L’étau se resserre autour de la direction d’Air Austral. Hier, des travailleurs du call-center ont cessé le travail. Ce service ne fonctionne que grâce à des stagiaires et des CDD. Si ces derniers ne sont pas dans le mouvement, cela est dû au climat social délétère qui flotte sur Air Austral avec l’équipe dirigeante actuelle.

Outre les pilotes qui envisagent d’entrer dans la grève, le Centre de contrôle opérationnel pourrait lui aussi participer à la lutte. Le CCO est un point névralgique de la compagnie. C’est en effet dans ce service que les vols sont préparés. De plus, l’agence Air Austral de Saint-Pierre est restée fermée ce vendredi.

Toujours à Saint-Pierre, la direction a montré une étrange conception du dialogue social. 13 hôtesses et stewards travaillent sur les vols de l’ATR entre Maurice et La Réunion. Du fait d’un temps de vol très court, les salaires sont très bas car fonction du nombre d’heures de vol. Un PNC peut donc se retrouver avec ’un salaire inférieur à 900 euros. C’est pourquoi les grévistes demandent que le temps de présentation soit pris en compte dans le salaire.
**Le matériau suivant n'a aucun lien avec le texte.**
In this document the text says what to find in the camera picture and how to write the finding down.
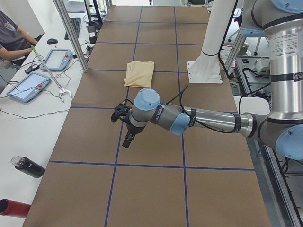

Ce temps de présentation est la période préalable au vol durant laquelle les PNC doivent être présents, afin que le voyage puisse se dérouler en toute sécurité, mais il n’est pas rémunéré.

Déjà plusieurs millions d’euros de perdus

11 salariés sur 13 de la base de Saint-Pierre sont en grève. L’UNSA a eu hier connaissance de discussions entre une personne non-gréviste et la direction. Cette dernière est prête à accorder de manière unilatérale une revalorisation des salaires à condition que le travail reprenne à l’aéroport de Saint-Pierre. Ainsi, des négociations très particulières sont menées sans que les syndicats soient mis au courant… Quoiqu’il en soit, cette manœuvre a échoué, car les PNC basé à Saint-Pierre restent solidaires du mouvement et sont toujours en grève.

Face à la probable amplification du mouvement, la direction s’enfonce dans une impasse très dangereuse pour l’entreprise. Elle a en effet prévu de continuer à assurer le transport de tous les passagers. Cela signifie continuer à perdre près de 800.000 euros par jour en affrétant des avions de compagnies étrangères. Depuis le début de la grève et jusqu’à hier, les dirigeants d’Air Austral ont donc fait perdre 4 millions d’euros à la compagnie réunionnaise. Cette intransigeance risque de coûter très cher à une société qui est déjà sur le fil du rasoir à cause d’une stratégie bien hasardeuse.